# WORK INSTRUCTION
In the material below, please retype the lines from the very first through the one with "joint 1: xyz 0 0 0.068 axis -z", exactly and without pictures.

# DATA SEGMENT
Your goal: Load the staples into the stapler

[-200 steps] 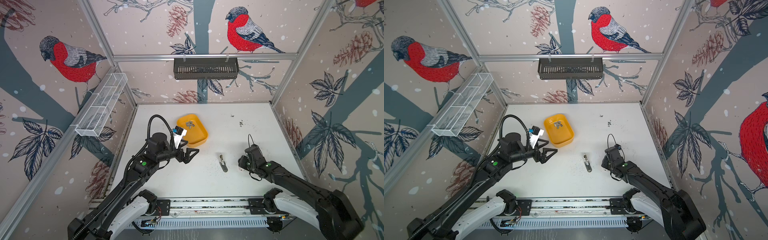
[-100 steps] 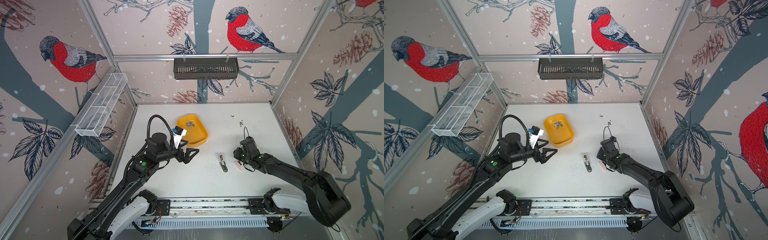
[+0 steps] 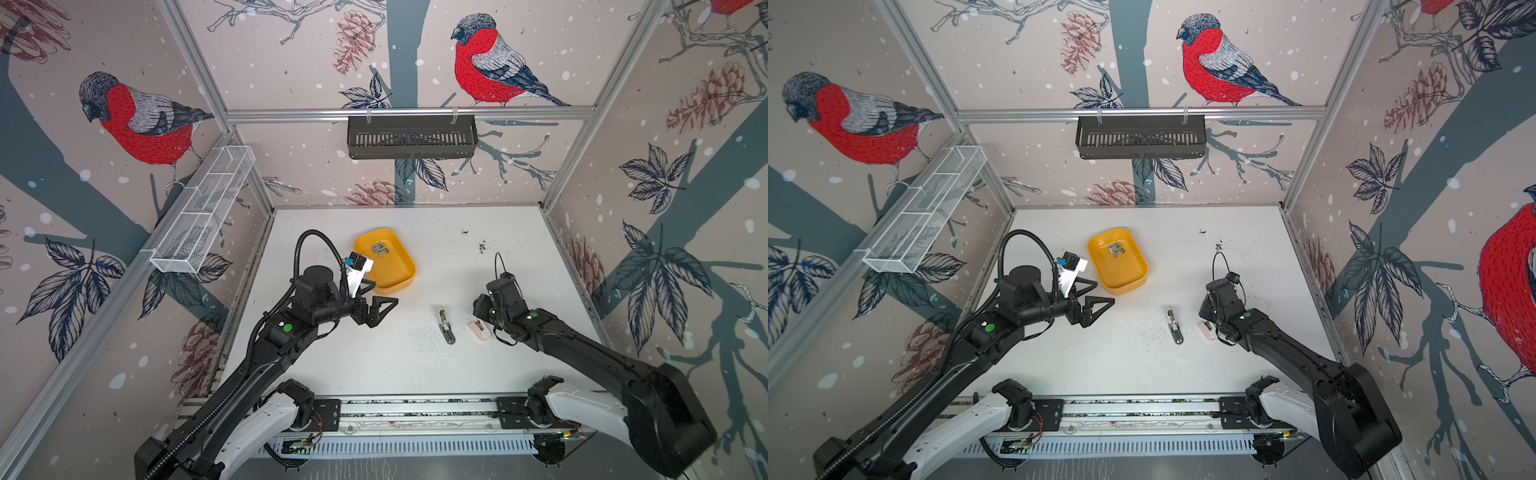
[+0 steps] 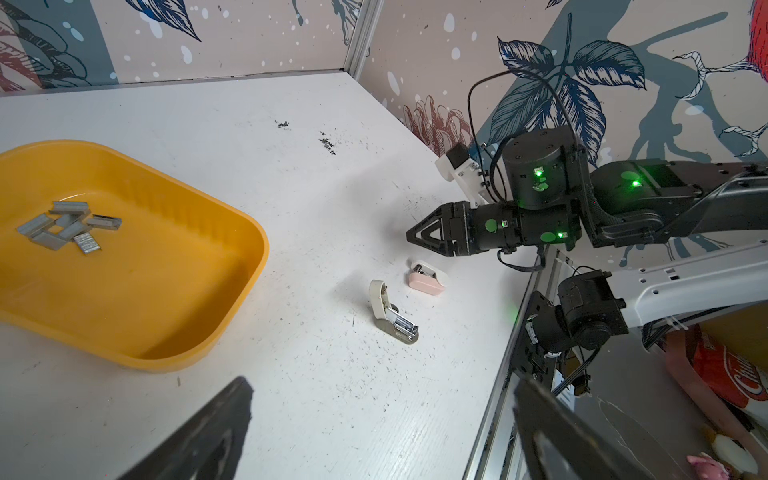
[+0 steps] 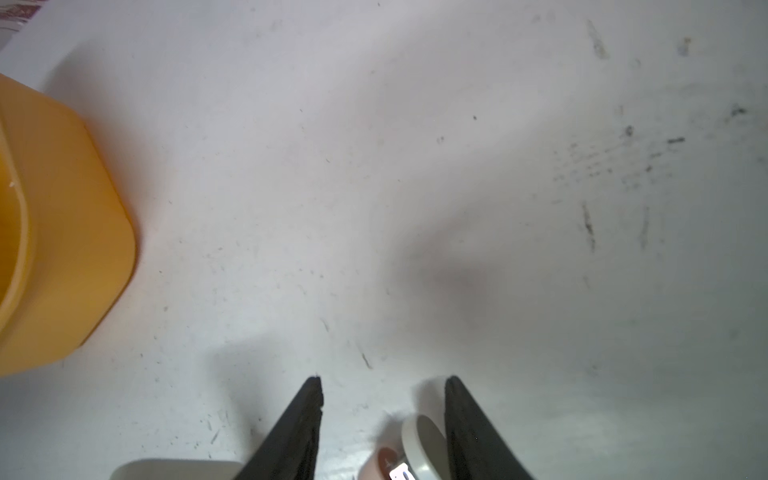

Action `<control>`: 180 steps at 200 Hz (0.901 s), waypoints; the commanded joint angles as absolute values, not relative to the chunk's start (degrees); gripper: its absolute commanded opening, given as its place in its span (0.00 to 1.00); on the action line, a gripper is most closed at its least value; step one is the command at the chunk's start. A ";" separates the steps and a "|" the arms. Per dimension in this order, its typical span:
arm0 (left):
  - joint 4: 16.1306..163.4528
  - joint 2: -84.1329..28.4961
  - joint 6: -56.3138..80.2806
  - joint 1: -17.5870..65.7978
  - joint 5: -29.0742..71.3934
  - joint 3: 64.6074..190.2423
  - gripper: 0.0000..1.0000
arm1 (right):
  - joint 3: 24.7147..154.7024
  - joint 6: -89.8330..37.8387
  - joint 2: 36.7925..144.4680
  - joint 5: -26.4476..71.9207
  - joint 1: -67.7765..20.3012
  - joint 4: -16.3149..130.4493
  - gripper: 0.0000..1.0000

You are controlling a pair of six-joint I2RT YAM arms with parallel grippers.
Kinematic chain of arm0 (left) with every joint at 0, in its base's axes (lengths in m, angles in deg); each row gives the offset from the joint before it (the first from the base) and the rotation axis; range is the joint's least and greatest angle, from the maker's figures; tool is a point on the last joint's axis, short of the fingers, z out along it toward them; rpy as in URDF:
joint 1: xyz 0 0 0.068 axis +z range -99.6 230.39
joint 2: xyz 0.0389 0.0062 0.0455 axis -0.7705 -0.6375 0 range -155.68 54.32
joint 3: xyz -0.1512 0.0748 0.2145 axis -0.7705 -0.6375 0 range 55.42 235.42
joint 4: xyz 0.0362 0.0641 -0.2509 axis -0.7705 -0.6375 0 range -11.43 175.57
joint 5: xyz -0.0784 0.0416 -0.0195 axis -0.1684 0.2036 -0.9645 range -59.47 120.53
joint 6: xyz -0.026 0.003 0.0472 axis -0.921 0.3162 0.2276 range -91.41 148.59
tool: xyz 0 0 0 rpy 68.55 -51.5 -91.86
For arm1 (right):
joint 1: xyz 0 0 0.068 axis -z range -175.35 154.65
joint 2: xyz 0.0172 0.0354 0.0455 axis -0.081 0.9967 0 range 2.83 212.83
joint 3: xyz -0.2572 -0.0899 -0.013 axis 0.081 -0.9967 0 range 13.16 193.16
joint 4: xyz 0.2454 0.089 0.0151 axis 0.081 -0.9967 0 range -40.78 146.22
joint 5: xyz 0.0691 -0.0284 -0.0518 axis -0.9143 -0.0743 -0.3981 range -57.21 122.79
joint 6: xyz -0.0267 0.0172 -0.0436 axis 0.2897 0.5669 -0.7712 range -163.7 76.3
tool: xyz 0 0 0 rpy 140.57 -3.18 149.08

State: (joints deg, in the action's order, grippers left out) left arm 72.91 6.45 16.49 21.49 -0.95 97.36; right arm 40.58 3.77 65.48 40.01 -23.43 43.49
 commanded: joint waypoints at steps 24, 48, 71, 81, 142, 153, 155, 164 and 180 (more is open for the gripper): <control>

# EXERCISE OUTPUT
Your goal: Load the staples into the stapler

[-200 steps] 
[-100 steps] 
[+0 steps] 
[+0 steps] 
[+0 steps] 

Action `<control>`: 180 steps at 200 Hz (0.901 s), waypoints; the commanded joint angles as absolute values, not relative to the chunk's start (degrees); gripper: its absolute commanded opening, given as its place in its span (0.00 to 1.00); on the action line, a gripper is most closed at its least value; step one is the command at the chunk's start. A ";" separates the steps and a "|" the arms. Per dimension in this order, its typical span:
arm0 (left):
  - joint 4: 16.1306..163.4528
  - joint 2: -84.1329..28.4961
  - joint 6: -56.3138..80.2806
  - joint 1: -17.5870..65.7978
  - joint 5: -29.0742..71.3934
  - joint 3: 64.6074..190.2423
  - gripper: 0.0000..1.0000
arm1 (right):
  - joint 3: 24.7147..154.7024
  - joint 6: -89.8330..37.8387
  - joint 2: 36.7925..144.4680
  - joint 5: -26.4476..71.9207
  - joint 1: -67.7765..20.3012
  - joint 4: -16.3149..130.4493
  - gripper: 0.0000..1.0000

You are controlling a pair of six-joint I2RT YAM arms with parallel grippers.
Kinematic chain of arm0 (left) with every joint at 0, in its base's axes (lengths in m, angles in deg); each row gives the offset from the joint before it (the first from the base) and the rotation axis; range is the joint's least and greatest angle, from the maker's figures; tool is a point on the last joint's axis, short of the fingers, z out along it toward them; rpy as in URDF:
joint 1: xyz 0 0 0.068 axis +z range -99.6 230.39
joint 2: xyz 0.0389 0.0062 0.0455 axis -0.7705 -0.6375 0 range -155.68 54.32
joint 3: xyz -0.1512 0.0748 0.2145 axis -0.7705 -0.6375 0 range 55.42 235.42
joint 4: xyz 0.0362 0.0641 -0.2509 axis -0.7705 -0.6375 0 range -11.43 175.57
joint 5: xyz -0.0784 0.0416 -0.0195 axis -0.1684 0.2036 -0.9645 range -59.47 120.53
joint 6: xyz -0.026 0.003 0.0472 axis -0.921 0.3162 0.2276 range -91.41 148.59
tool: xyz 0 0 0 rpy 68.55 -51.5 -91.86
For arm1 (right):
joint 1: xyz 0 0 0.068 axis -z range -175.35 154.65

This exercise requires nothing more.